L'instauration de l'état d'urgence est ainsi par nature et par principe très dangereuse pour l'exercice des libertés publiques. Or, pour être conformes à la Constitution, les atteintes portées à ces libertés doivent ne pas être disproportionnées et s'avérer comme strictement nécessaires au rétablissement de l'ordre public. La liberté est en effet la règle et les restrictions apportées à la liberté ne doivent rester que l'exception.
Malgré la nature des événements qui se sont déroulés ces dernières semaines, la situation n'était pas telle que la prorogation de l'état d'urgence constitue une nécessité impérieuse.
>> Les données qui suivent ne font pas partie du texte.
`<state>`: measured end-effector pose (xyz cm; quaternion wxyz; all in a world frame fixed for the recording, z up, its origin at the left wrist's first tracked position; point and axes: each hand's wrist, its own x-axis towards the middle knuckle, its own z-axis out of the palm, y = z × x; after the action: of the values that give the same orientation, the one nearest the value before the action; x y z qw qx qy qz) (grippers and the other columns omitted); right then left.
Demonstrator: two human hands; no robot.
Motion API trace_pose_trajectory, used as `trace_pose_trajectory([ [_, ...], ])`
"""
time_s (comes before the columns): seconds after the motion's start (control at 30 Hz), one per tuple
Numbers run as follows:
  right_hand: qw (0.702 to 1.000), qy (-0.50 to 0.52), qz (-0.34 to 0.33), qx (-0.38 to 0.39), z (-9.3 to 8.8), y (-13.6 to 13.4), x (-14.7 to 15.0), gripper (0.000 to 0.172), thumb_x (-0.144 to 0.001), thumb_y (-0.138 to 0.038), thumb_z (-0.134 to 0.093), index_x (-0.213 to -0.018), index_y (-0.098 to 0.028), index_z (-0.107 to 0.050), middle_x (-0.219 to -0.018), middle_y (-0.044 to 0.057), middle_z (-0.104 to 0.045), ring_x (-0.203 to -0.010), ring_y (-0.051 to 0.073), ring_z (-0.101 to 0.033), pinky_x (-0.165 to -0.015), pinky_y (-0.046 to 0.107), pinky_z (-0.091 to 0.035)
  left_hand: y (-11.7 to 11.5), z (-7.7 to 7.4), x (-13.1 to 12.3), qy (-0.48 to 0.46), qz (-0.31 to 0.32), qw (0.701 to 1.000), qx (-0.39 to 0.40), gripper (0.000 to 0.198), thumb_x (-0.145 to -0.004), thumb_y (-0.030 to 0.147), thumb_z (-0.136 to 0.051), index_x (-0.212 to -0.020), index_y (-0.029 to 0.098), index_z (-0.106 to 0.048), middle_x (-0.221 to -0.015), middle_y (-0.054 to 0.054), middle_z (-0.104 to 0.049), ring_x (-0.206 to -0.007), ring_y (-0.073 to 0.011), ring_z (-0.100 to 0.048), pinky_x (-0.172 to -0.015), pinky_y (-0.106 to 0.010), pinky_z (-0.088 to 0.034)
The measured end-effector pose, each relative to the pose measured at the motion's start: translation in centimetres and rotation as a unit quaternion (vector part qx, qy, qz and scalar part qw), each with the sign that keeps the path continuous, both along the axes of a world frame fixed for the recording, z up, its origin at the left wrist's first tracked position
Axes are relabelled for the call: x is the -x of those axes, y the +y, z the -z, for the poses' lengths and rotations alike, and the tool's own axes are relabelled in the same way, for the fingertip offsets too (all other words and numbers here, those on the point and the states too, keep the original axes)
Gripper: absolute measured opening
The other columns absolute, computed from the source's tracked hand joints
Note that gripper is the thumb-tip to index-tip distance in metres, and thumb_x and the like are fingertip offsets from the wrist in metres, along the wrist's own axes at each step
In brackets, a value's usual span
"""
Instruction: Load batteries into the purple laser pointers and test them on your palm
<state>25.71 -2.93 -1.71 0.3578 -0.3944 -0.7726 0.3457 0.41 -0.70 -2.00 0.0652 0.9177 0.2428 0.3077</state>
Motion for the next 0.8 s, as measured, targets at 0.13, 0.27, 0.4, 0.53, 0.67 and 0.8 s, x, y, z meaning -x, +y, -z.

La maîtrise des violences pouvait être garantie par l'exercice des pouvoirs ordinaires dévolus à la police administrative et ce d'autant plus que les violences, très localisées, décroissaient rapidement.
Pour D. de Villepin, la prorogation de l'état d'urgence constitue « une mesure de précaution » qui ne prendra fin que lorsque le calme « seradurablement rétabli ». De son côté, N. Sarkozy déclarait il y a quelques jours qu' « au nom de l'efficacité dans la restauration de la paix publique, il est sage, il est raisonnable d'envisager la prorogation de l'état d'urgence pour une période de trois mois ». « Précaution » qu'il peut être « raisonnable » de prendre, l'état d'urgence ne constitue plus une mesure strictement exceptionnelle dans l'esprit des responsables du gouvernement. Il est utilisé comme un mode normal de gestion des crises et violences urbaines, susceptible d'être demain étendu à l'ensemble des conflits sociaux et d'instaurer insidieusement un régime d'exception permanent.
Nous condamnons avec vigueur les atteintes inadmissibles portées à nos droits et libertés par la loi du 18 novembre 2005 et demandons au Conseil Constitutionnel d'en prononcer la censure intégrale."